Dataset records:
□ □ □ □
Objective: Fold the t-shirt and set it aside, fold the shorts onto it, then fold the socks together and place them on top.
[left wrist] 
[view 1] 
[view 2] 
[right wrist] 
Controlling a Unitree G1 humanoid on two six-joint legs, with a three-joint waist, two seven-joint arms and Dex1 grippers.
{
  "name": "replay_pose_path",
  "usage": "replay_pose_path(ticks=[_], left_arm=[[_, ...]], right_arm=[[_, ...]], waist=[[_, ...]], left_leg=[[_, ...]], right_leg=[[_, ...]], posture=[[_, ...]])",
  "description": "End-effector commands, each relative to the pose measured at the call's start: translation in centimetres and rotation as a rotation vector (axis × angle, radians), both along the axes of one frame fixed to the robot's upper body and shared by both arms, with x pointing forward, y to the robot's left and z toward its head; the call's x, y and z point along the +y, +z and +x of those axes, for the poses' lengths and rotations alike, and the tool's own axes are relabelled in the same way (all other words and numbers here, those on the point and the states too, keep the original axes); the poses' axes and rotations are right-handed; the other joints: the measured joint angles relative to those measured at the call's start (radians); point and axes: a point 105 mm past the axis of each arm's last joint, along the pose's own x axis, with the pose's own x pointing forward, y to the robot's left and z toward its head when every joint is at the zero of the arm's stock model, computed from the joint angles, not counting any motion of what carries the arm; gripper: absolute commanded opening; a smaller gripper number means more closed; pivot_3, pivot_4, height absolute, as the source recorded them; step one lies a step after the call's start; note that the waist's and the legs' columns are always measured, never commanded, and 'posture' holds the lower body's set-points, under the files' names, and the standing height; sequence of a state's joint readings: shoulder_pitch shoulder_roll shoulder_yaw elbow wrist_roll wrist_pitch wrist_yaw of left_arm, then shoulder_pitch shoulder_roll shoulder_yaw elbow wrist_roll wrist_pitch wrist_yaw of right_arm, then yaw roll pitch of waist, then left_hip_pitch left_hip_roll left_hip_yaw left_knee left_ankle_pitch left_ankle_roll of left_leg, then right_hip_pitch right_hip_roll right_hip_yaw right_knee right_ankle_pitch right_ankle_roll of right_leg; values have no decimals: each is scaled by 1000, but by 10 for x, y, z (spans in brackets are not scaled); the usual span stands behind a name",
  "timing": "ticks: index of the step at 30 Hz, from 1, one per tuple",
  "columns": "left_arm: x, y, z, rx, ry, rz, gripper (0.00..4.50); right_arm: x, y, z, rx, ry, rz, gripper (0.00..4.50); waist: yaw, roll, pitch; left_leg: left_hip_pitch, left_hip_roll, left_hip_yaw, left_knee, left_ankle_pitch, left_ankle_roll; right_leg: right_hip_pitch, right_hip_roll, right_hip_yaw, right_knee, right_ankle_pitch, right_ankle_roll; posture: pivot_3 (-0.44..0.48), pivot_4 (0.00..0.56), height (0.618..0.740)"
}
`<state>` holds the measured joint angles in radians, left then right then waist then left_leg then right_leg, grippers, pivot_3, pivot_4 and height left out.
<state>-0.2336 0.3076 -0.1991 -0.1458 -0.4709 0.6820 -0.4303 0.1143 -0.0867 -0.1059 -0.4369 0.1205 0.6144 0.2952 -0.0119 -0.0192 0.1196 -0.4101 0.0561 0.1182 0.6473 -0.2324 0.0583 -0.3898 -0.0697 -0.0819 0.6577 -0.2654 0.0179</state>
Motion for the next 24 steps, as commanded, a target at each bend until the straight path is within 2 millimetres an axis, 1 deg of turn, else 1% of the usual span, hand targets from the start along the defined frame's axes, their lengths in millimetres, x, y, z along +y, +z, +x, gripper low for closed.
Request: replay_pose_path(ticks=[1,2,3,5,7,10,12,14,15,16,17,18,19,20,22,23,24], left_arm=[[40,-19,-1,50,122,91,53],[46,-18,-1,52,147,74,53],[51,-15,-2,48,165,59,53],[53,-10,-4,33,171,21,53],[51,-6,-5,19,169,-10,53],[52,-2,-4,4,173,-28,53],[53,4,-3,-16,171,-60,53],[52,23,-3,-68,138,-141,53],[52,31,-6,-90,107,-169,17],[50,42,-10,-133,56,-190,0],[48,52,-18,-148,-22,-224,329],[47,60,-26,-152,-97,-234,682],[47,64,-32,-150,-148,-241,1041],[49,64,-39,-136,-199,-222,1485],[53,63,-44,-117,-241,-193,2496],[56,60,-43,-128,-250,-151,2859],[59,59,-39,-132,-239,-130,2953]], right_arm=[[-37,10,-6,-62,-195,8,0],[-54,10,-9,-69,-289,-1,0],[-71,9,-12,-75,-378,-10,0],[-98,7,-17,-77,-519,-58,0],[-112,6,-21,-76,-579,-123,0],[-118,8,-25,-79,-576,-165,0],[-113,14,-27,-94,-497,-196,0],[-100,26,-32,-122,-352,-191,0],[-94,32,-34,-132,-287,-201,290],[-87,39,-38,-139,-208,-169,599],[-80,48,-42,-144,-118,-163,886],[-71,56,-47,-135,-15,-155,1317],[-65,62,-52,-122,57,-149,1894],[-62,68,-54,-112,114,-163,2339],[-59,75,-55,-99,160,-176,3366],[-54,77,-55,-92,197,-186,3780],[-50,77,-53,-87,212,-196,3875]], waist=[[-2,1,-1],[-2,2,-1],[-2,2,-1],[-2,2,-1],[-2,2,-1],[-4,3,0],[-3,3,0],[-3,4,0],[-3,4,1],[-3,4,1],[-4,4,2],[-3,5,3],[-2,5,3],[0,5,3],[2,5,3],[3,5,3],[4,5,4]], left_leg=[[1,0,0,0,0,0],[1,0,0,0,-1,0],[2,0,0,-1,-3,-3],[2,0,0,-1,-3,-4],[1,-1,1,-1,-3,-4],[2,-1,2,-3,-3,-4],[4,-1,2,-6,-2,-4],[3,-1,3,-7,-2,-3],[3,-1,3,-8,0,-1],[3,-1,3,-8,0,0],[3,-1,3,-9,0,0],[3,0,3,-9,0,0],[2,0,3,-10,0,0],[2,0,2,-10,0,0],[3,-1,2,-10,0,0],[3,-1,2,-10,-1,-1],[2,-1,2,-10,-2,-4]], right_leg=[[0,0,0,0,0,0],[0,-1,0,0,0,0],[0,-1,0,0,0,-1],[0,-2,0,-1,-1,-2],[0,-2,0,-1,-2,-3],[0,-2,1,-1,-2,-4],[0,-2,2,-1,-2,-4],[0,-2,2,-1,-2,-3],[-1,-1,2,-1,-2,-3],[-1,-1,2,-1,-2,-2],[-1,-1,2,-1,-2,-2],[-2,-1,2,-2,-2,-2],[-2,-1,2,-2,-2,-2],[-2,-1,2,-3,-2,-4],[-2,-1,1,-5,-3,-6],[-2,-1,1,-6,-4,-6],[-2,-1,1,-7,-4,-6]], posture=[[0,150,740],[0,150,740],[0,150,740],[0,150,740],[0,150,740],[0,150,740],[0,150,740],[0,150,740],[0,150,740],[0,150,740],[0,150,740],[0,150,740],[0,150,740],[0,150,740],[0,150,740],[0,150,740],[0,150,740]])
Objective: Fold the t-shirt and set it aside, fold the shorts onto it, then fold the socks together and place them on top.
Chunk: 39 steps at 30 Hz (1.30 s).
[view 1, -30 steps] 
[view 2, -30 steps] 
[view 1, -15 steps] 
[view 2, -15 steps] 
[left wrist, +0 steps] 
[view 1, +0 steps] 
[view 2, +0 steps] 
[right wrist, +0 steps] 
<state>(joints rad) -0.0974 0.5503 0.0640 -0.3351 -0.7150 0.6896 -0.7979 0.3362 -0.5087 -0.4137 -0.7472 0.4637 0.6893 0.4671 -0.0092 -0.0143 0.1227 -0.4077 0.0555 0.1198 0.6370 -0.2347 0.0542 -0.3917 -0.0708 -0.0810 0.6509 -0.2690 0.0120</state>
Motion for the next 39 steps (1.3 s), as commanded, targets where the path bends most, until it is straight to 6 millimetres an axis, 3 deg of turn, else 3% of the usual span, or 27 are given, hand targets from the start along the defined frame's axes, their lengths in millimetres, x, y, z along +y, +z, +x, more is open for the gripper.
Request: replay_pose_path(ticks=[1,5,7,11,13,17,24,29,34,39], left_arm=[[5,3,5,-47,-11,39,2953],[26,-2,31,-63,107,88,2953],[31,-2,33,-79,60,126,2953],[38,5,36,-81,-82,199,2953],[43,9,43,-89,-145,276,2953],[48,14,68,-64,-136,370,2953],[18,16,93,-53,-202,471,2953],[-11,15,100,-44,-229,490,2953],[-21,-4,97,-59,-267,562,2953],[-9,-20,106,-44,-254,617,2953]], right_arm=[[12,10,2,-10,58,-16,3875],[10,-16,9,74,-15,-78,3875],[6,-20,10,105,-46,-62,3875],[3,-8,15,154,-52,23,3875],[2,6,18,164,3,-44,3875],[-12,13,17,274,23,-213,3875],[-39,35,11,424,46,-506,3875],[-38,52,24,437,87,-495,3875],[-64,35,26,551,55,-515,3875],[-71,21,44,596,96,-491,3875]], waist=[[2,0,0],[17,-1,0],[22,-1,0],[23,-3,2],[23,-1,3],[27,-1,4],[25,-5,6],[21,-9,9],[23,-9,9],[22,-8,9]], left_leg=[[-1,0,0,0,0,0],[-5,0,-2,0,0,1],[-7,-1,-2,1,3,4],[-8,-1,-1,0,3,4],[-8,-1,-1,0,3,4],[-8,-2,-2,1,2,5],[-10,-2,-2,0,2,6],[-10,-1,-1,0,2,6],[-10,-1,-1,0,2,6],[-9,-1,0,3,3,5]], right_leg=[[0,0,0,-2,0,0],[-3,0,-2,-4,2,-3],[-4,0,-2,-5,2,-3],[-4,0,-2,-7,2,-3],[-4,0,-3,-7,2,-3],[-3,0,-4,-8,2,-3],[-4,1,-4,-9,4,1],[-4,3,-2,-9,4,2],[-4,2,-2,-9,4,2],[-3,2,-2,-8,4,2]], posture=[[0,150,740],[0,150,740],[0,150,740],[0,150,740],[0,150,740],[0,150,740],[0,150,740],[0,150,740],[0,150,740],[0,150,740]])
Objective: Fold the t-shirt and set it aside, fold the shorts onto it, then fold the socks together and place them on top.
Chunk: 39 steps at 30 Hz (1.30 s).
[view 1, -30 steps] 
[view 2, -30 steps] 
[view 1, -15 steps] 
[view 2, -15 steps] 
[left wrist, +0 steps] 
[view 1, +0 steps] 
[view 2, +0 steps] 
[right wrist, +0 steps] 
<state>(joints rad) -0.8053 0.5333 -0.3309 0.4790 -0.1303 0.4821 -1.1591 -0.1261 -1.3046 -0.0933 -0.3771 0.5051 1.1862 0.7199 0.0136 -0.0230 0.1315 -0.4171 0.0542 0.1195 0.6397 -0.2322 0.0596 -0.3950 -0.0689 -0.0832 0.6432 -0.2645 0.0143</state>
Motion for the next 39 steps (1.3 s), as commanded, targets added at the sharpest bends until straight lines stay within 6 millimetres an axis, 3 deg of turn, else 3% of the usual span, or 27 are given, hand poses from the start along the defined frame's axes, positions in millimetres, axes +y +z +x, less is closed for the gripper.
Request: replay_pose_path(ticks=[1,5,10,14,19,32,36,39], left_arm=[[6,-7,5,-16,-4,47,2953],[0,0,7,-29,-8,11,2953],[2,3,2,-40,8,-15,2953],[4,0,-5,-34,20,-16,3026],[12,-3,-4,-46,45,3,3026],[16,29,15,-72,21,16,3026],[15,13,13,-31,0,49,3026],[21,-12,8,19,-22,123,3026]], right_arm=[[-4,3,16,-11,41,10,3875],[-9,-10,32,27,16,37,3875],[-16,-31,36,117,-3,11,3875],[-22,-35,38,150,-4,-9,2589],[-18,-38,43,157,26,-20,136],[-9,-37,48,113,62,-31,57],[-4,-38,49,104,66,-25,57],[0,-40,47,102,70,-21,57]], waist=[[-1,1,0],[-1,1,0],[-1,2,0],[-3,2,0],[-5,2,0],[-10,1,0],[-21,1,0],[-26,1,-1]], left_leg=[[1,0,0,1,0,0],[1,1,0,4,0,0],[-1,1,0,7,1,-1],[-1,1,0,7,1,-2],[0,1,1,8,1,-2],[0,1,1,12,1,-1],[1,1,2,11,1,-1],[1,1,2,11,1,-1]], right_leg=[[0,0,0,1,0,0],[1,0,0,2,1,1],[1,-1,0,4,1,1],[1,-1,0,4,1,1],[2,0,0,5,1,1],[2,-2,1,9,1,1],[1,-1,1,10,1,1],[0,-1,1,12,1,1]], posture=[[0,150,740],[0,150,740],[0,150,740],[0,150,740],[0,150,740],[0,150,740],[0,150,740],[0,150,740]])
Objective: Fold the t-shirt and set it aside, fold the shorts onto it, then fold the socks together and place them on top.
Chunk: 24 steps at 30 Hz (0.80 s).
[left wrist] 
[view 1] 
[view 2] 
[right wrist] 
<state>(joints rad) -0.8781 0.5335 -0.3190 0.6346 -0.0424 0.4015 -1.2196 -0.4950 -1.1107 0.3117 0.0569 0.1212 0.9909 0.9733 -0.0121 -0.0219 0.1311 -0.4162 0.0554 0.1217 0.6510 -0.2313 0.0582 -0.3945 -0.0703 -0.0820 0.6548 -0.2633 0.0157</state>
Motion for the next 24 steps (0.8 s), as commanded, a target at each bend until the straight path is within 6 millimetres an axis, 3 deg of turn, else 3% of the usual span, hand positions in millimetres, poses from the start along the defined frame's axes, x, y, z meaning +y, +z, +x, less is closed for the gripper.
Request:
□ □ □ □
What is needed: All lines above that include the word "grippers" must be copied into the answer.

Exercise output:
Controlling a Unitree G1 humanoid on two six-joint legs, with a three-joint waist, two seven-joint arms and Dex1 grippers.
`<state>` holds the measured joint angles in radians, left then right then waist then left_leg then right_leg, grippers, pivot_3, pivot_4 and height left out.

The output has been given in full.